South African politician

Thokozani Makhosonke Langa is a South African politician who was elected to the National Assembly of South Africa in the 2019 general election as a member of the Economic Freedom Fighters (EFF) party.

Langa was an alternate member of the Portfolio Committee on Mineral Resources and Energy; he had previously served as a member of the Portfolio Committee on Small Business Development.

In March 2021, Langa was one of fourteen EFF MPs who the Power and Privileges Committee of Parliament recommended a sanction of a fine not exceeding the equivalent of one month's salary and allowances for disrupting Minister Pravin Gordhan's budget vote speech on 11 July 2019.

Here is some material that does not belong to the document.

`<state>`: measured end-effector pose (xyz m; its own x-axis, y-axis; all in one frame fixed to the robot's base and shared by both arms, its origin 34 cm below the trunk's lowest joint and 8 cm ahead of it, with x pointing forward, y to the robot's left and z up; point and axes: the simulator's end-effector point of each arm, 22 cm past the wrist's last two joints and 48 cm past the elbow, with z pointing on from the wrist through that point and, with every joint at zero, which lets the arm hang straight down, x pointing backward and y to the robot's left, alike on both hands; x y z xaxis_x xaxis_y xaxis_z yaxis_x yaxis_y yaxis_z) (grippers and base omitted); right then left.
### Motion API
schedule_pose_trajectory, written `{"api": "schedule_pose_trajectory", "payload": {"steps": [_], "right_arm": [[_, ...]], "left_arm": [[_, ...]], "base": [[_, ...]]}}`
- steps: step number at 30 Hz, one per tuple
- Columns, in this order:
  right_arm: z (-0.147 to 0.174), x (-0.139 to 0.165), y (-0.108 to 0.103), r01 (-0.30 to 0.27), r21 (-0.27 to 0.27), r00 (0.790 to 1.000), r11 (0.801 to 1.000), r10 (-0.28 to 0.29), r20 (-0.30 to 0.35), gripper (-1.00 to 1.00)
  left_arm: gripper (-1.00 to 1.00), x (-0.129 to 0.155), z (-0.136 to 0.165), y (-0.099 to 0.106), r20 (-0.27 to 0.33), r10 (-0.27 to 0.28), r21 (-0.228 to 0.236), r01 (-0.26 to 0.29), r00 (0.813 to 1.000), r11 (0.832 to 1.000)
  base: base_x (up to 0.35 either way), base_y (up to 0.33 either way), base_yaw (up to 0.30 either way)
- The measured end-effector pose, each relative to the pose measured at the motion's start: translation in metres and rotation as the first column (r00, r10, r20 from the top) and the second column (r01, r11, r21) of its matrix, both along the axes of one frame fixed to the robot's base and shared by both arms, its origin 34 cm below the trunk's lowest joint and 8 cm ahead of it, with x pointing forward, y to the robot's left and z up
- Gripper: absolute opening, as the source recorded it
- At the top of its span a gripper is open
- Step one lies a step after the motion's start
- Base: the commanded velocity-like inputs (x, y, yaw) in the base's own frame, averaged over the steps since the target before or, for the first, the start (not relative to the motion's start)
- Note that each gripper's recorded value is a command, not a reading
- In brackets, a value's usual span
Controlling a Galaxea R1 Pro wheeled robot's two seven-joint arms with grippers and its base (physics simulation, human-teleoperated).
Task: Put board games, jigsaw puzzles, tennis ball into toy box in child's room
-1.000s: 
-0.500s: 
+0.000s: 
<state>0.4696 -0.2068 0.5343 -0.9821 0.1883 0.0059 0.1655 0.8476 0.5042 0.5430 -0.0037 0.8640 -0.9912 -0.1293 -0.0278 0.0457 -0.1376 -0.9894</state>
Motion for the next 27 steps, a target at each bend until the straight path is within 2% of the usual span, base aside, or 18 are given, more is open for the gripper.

Langa resigned from Parliament with effect from 3 February 2023.

On 10 March 2023, Langa was welcomed into the Inkatha Freedom Party after he had resigned from the EFF. Langa accused the EFF of being a corrupt and ungovernable party. He was sworn in as a Member of Parliament for the IFP in December 2024; filling the casual vacancy that arose when Sbuyiselwe Angela Buthelezi died.